Im vorliegenden Fall ging es um die Einholung einer Werbeeinwilligung für Telefonanrufe.

Die verklagte Firma berief sich dabei auf ein Opt-In, das online im Rahmen eines Gewinnspiels generiert wurde.

Die Daten, so das Unternehmen, seien mittels des sogenannten Code-Ident-Verfahrens verifiziert worden. Dabei werde der laufenden Sitzung des Gewinnspielteilnehmers per Zufallsgenerator ein sechsstelliger Teilnahmecode zugewiesen, nachdem dieser seine persönlichen Daten eingegeben habe. Stimme der Teilnehmer der Übersendung dieses Codes per SMS auf sein Handy mit der angegebenen Nummer zu, so werde der Teilnahmecode über einen externen Dienstleister an die angegebene Handynummer übersandt.

Der Teilnehmer müsse dann den Code in das weiterhin geöffnete Browserfenster des Gewinnspiels eingeben. Nur wenn das Browserfenster nicht zwischenzeitlich geschlossen worden sei, könne die Verifikation durchgeführt werden. Im vorliegenden Fall habe sich die Partei an dem entsprechenden Tag angemeldet und verifiziert.

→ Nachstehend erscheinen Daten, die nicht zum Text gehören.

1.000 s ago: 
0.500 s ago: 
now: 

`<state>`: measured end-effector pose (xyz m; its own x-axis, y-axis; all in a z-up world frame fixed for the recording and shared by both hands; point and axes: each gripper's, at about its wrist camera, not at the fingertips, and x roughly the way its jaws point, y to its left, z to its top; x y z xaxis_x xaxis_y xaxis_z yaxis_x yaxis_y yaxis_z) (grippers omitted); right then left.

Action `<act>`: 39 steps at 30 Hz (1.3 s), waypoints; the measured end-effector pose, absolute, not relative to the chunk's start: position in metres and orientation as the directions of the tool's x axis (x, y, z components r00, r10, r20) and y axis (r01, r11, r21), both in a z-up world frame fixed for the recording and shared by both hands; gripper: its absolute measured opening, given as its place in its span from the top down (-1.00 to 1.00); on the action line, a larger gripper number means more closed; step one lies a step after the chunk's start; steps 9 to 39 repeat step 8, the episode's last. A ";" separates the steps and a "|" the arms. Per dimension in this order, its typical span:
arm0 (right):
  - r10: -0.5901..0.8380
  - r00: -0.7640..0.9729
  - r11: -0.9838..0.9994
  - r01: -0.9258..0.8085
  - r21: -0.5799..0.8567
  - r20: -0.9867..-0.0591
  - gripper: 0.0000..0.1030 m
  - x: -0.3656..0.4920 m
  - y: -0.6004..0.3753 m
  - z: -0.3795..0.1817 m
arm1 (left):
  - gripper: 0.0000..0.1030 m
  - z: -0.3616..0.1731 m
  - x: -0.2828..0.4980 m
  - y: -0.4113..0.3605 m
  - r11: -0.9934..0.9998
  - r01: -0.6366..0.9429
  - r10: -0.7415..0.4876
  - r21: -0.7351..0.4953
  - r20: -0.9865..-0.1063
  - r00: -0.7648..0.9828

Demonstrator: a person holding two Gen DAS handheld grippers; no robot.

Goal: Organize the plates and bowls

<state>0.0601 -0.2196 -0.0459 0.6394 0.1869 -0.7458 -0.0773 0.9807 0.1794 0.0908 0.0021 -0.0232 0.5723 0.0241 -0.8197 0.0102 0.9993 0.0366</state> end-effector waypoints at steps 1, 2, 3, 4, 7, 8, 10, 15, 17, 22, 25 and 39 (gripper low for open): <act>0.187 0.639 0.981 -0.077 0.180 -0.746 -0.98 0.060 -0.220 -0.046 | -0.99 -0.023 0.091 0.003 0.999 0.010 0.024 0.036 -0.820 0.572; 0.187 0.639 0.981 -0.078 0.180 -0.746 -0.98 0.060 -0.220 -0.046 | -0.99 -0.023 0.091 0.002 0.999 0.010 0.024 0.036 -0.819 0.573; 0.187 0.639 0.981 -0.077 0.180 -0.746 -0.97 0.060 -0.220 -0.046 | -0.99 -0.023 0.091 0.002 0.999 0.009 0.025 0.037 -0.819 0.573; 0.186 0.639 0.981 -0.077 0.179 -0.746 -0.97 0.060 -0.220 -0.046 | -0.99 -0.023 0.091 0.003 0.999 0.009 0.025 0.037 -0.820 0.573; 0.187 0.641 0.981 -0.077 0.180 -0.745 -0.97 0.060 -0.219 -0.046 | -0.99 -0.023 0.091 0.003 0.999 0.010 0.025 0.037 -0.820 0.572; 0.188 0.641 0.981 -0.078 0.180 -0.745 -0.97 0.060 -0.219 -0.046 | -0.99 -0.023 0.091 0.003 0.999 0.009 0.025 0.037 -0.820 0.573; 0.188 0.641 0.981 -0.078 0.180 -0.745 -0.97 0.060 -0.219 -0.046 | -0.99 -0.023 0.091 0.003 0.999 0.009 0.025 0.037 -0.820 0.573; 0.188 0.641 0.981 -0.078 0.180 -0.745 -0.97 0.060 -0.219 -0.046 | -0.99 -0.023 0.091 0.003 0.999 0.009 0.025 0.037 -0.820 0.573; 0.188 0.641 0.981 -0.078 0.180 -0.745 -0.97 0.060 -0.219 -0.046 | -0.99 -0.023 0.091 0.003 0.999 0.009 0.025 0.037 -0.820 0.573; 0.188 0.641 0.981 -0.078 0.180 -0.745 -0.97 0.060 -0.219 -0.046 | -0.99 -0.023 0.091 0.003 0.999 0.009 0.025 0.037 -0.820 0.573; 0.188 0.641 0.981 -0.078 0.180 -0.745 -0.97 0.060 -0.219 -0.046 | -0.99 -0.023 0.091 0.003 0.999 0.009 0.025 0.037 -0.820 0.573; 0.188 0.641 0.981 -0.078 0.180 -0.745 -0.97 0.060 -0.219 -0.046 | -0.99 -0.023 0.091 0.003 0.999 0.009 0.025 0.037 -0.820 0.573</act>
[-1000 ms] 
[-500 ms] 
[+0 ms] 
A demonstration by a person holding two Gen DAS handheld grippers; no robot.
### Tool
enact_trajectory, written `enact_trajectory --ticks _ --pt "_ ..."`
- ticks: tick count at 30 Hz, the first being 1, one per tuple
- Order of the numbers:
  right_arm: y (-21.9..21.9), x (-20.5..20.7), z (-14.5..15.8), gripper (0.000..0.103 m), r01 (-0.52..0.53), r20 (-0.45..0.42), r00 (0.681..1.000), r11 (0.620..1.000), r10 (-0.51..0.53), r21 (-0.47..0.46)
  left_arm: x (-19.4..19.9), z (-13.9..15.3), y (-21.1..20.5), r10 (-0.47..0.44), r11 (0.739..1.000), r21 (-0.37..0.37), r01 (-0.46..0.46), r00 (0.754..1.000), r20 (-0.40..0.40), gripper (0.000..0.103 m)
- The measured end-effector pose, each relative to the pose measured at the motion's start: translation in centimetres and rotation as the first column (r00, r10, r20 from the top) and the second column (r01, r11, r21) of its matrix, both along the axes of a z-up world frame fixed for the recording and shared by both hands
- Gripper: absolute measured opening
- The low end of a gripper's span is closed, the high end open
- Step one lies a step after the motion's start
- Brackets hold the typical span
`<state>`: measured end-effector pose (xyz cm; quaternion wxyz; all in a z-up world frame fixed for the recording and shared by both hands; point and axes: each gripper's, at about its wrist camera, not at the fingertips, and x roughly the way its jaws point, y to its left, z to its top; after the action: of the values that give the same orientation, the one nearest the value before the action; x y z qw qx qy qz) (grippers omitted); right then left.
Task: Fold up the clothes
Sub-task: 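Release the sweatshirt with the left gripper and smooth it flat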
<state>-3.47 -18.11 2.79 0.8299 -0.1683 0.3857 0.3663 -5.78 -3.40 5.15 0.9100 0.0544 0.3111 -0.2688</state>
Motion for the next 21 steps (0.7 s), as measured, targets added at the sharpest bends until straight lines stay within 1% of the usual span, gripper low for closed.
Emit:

Die Beklagte untermauerte diesen Sachvortrag durch eine eidesstattliche Versicherung des Geschäftsführers, der das Online-Gewinnspiel veranstaltete und die Daten generierte.

Die Klägerin, eine Mitbewerberin, sah den Nachweis als untauglich an. Denn die angerufene Person, eine Mitarbeiterin der Klägerin, habe mittels eidesstattlicher Versicherung erklärt, dass sie sich weder an dem Gewinnspiel angemeldet noch mittels des Code-Ident-Verfahrens verifiziert habe.

Die Frankfurter Richter bejahten den geltend gemachten Unterlassungsanspruch.

Die Beklagte, die sich auf eine Einwilligung berufe, müsse nachweisen, dass ein wirksames Opt-In vorliege. Sie treffe die Beweislast hierfür.

Die Robenträger gingen sogar noch einen Schritt und meinten, dass die Ausführungen der klägerischen Mitarbeiterin glaubwürdiger gewesen seien. Als Rechtsanwältin seien ihr die existenzgefährdenden strafrechtlichen und berufsrechtlichen Folgen einer Falschaussage bekannt, so dass dies für den Wahrheitsgehalt spreche. Der Geschäftsführer des Online-Portals habe hingegen ein eigenes wirtschaftliches Interesse an dem Ausgang des Verfahrens.